Do you teach primary school students too?
“Yes, I have a weekly class with our ‘on-campus’ primary school here, St Patrick's Boys' National School, where I get the children outside to explore and build things. Just this week we built giant catapults together out of pieces of wood.”
What activities to you do with the students of education at DCU?
“Biodiversity is a strong element of what I teach, so that can become a core part of their lesson plans. We go outside quote a bit, for the specialists we go on fieldtrips and for some we get them to encourage earthworks to come to the surface of the grass to study them. With others, I am getting them to put together a 'herbarium’ and with another group we are looking to restore an acre of woodland that was lost to recent development on campus. That will get very busy in the coming weeks and we will be engaging with members of the public to pitch in and help us to plant trees in May.”

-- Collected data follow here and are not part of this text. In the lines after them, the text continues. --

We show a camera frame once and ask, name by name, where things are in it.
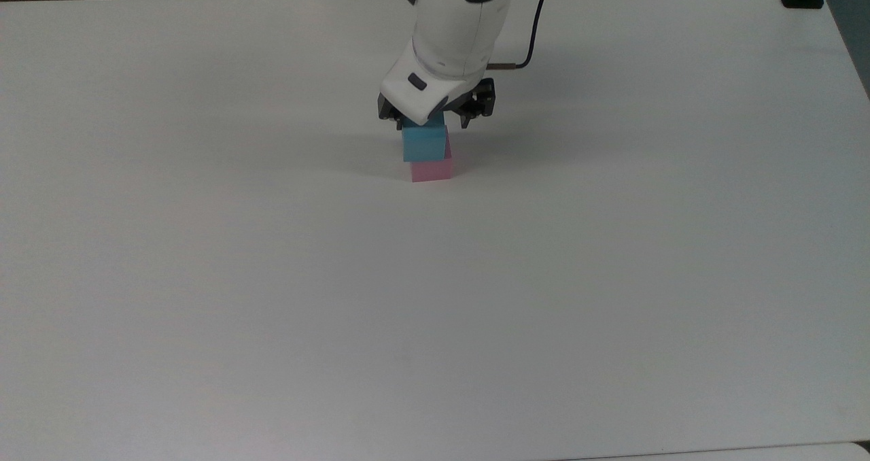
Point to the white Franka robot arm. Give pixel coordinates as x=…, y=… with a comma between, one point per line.
x=455, y=32

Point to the pink cube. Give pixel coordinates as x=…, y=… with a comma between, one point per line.
x=433, y=169

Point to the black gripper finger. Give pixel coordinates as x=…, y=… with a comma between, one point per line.
x=397, y=122
x=467, y=121

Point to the blue cube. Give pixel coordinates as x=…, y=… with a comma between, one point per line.
x=424, y=143

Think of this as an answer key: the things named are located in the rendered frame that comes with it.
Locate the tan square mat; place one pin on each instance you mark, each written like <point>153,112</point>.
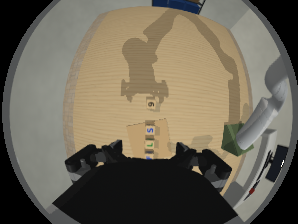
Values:
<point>162,147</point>

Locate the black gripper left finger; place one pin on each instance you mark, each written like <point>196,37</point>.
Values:
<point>79,163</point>

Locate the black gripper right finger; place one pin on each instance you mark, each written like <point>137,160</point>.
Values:
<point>211,166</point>

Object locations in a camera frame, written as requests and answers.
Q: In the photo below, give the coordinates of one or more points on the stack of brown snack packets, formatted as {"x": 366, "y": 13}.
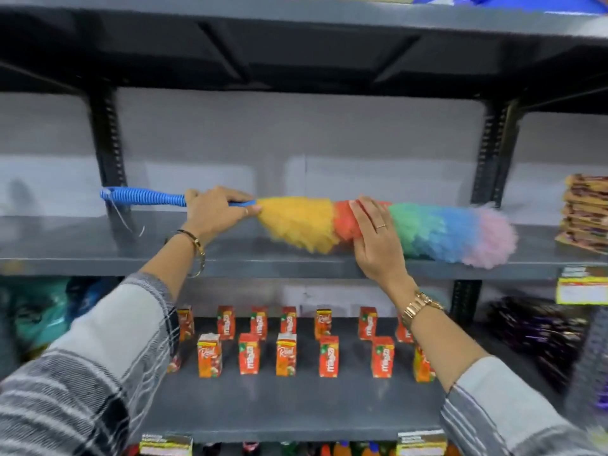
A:
{"x": 586, "y": 213}

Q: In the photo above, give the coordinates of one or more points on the person's right forearm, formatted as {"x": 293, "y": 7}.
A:
{"x": 456, "y": 351}

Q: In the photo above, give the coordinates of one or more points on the dark grey metal shelving rack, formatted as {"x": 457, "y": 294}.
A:
{"x": 285, "y": 263}

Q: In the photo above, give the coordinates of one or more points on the row of drink bottles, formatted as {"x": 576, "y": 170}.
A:
{"x": 332, "y": 450}

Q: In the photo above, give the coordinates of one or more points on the gold wrist watch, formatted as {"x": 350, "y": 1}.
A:
{"x": 418, "y": 306}

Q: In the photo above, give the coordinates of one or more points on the teal plastic bag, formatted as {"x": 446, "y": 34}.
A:
{"x": 40, "y": 313}

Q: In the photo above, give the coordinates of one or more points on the pile of purple packets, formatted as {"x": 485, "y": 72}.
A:
{"x": 541, "y": 337}

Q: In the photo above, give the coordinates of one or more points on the rows of orange juice cartons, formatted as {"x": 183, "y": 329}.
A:
{"x": 285, "y": 356}

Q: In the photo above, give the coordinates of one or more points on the person's right fingers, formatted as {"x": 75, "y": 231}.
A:
{"x": 370, "y": 213}

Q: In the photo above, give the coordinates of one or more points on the person's left hand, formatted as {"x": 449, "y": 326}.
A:
{"x": 209, "y": 216}

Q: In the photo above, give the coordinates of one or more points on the person's right hand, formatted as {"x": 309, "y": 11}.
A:
{"x": 380, "y": 251}

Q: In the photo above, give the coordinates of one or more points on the person's left fingers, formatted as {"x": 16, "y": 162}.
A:
{"x": 237, "y": 201}

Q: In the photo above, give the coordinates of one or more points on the gold and black bangle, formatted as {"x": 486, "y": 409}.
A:
{"x": 194, "y": 237}

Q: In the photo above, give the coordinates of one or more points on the yellow shelf price label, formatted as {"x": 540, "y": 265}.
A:
{"x": 422, "y": 444}
{"x": 582, "y": 289}
{"x": 166, "y": 446}

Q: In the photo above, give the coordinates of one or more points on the blue plastic sheet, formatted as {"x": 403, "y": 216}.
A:
{"x": 522, "y": 2}

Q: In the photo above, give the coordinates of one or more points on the person's left forearm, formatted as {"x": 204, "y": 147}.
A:
{"x": 95, "y": 356}

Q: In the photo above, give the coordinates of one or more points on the blue plastic bag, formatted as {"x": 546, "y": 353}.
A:
{"x": 90, "y": 294}

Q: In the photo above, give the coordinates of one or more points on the thin gold bangle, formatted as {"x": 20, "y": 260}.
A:
{"x": 201, "y": 263}

What other projects are you working on, apart from the education-focussed ones?
“Interestingly, to me anyway (!), I am revisiting an area I worked on years ago when I was in the University of Ulster. I researched eye-flukes in fish, an infection that can cause problems for fish farmers. It is known as ‘pop-eye’ because the fish’s eye swells up. I am going back to my old data and using new statistical techniques and methods on it. I am also re-examining hundreds of light- and electron micrographs with a new to publishing their details. Finally, I am working on various aspects of herbarium studies, which connects with my education work.”
What are the challenges of research?
"To remain authentic to the purpose of science. As [quantum physicist] Paul Dirac said about his equations, yes they should work but they must also be beautiful. For my work to be authentic it must be useful, worthy, but also relate to the beauty of the scientific process and of the natural world.”
What is your typical day like?
“Frantic! Just today I had a Skype call with a collaborator in Slovenia about a proposal we are preparing for European Horizon 2020 funding. We hope to do a project on the history of how various concepts in biology were discovered to see how we can use that in education. Then I spoke with Forest Friends in Drumcondra who are supplying us with 50 oak trees for our reclamation project. Next I worked with second-year education students on how to use bird-feeders, mini-beast hotels and bird boxes in lessons and avoid the pitfalls of rats and squirrels that could undo the work. After that I did a tutorial, now I am talking to you and then for the rest of the day I will be buried in my office writing a grant application for another project.”
And what do you do to get a break?
“As you might have guessed, I am very interested in art and beauty. For more than a decade now I have been find out more about Byzantine art and that journey has brought me to Greece and Cyprus to learn from master iconographers. That’s a huge interest of mine and I give classes on it in my adopted hometown of Lusk in Dublin.”